2012-10-30 23:02:37 +00:00

I propose that we stop supporting this method of installing shares. If we stop supporting this, that would leave three options for if you want to add a share to a server:

Send it through the front door — use a tool that speaks the LAFS protocol, connects to the storage server over a network socket, and delivers the share. This will make the server write the share out to persistent storage, and also update the leasedb to reflect the share's existence, so that the share can get garbage-collected when appropriate. This would be a good way to do it if you have few shares or if they are on a remote server that can connect to this storage server over a network.
Copy the shares directly into place in the storage backend and then remove the leasedb. The next time the storage server starts, it will initiate a crawl that will eventually reconstruct the leasedb, and the newly reconstructed leasedb will include lease information about the new share so that it can eventually be garbage collected. This might be a reasonable thing to do when you are adding a large number of shares and it is easier/more efficient for you to add them directly to the storage backend, and you don't mind temporarily losing the lease information on the shares that are already there.
Copy the shares into place, but don't do anything that would register them in the leasedb. They are now immortal, unless a client subsequently adds a lease to them.

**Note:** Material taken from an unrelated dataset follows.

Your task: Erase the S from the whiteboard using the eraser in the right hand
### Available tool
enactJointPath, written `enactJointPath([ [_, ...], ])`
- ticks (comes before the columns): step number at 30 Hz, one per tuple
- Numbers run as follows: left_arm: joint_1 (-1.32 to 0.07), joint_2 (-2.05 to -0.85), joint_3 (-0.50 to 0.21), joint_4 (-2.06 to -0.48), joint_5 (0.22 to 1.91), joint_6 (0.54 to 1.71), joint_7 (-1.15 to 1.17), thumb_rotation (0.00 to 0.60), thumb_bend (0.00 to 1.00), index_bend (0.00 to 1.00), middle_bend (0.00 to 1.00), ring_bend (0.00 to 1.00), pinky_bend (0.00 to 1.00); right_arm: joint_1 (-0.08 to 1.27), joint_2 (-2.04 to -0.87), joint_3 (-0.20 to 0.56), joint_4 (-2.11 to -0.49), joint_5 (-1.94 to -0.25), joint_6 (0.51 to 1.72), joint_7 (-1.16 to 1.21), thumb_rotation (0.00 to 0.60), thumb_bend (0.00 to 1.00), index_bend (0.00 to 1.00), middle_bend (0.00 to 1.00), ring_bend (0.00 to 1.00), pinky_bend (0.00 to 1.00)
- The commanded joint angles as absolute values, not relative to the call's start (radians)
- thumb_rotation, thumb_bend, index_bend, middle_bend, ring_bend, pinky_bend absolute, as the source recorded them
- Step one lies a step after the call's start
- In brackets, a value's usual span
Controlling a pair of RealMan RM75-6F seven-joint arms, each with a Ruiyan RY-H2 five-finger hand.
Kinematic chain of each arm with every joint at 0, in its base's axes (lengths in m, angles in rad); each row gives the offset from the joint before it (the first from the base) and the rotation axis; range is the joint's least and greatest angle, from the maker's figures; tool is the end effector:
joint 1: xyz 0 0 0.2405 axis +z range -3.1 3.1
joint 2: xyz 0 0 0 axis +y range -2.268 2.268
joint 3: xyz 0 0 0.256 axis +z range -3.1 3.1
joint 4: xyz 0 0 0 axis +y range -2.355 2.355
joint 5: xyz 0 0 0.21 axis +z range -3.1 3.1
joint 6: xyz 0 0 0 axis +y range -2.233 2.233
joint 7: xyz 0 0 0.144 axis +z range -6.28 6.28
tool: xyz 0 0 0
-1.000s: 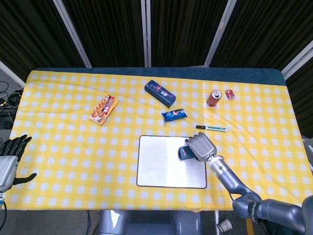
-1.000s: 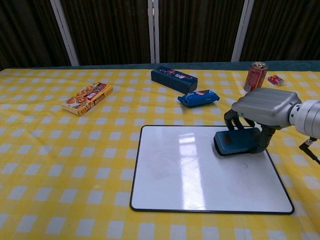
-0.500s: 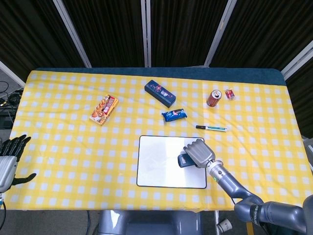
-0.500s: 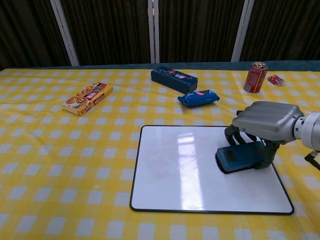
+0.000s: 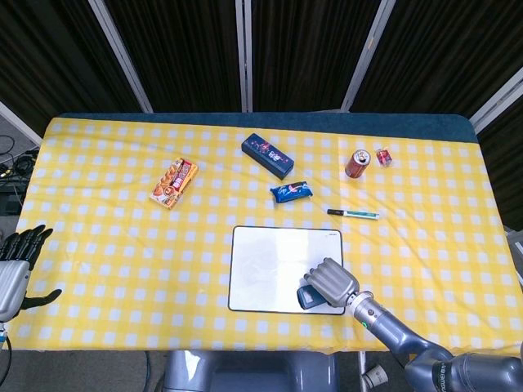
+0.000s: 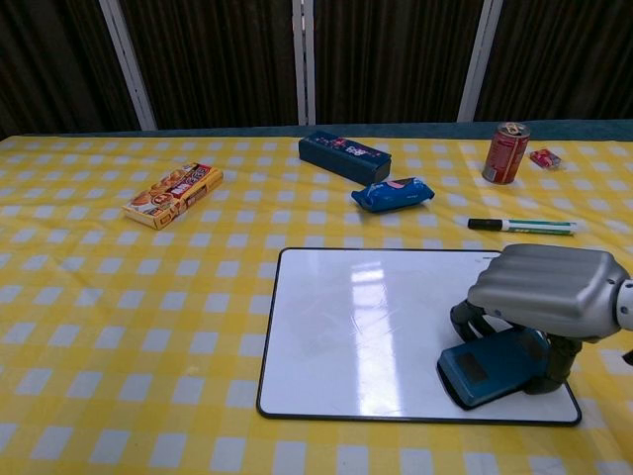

The combination of these two options might suffice for most real use cases. If there are use cases where these aren't good enough, i.e. it is too inconvenient or slow to send all of the shares through the LAFS storage protocol, and you don't want to destroy the extant lease information, and you don't want the new shares to possibly become immortal, then we could invent other ways to do it:

Copy the shares into place and then use a newly added feature of storage server which tells it to notice the existence of each new share (by storage index). This newly added feature doesn't need to be exported over the network to remote foolscap clients, it could just be a "tahoe" command-line that connects to the storage server's local WAPI. What the server does when it is informed this way about the existence of a share is check if the share is really there and then add it to the leasedb.
Copy the shares into place and then use a newly added feature of storage server which performs a full crawl to update the leasedb without first deleting it.

4 would be a bit more efficient than 5 when used, but a lot more complication for the server administrator, who has to figure out how to call tahoe add-share-to-lease-db $STORAGEINDEX for each share that he's added, or else that share will be immortal. It is also more work for us to implement.

5 is really simple both for us to implement and storage server operators to use. It is exactly like the current crawler code, except that instead of continuously restarting itself and going to look for new shares, it quiesces and doesn't restart unless the server operator invokes tahoe resync-lease-db.

So my proposal boils down to: change the accounting crawler never to run unless the leasedb is missing or corrupted (which also happens the first time you upgrade your server to a leasedb-capable version), or unless the operator has specifically indicated that the accounting crawler should run.

This is part of an "overarching ticket" to eliminate most uses of crawler — ticket #1834.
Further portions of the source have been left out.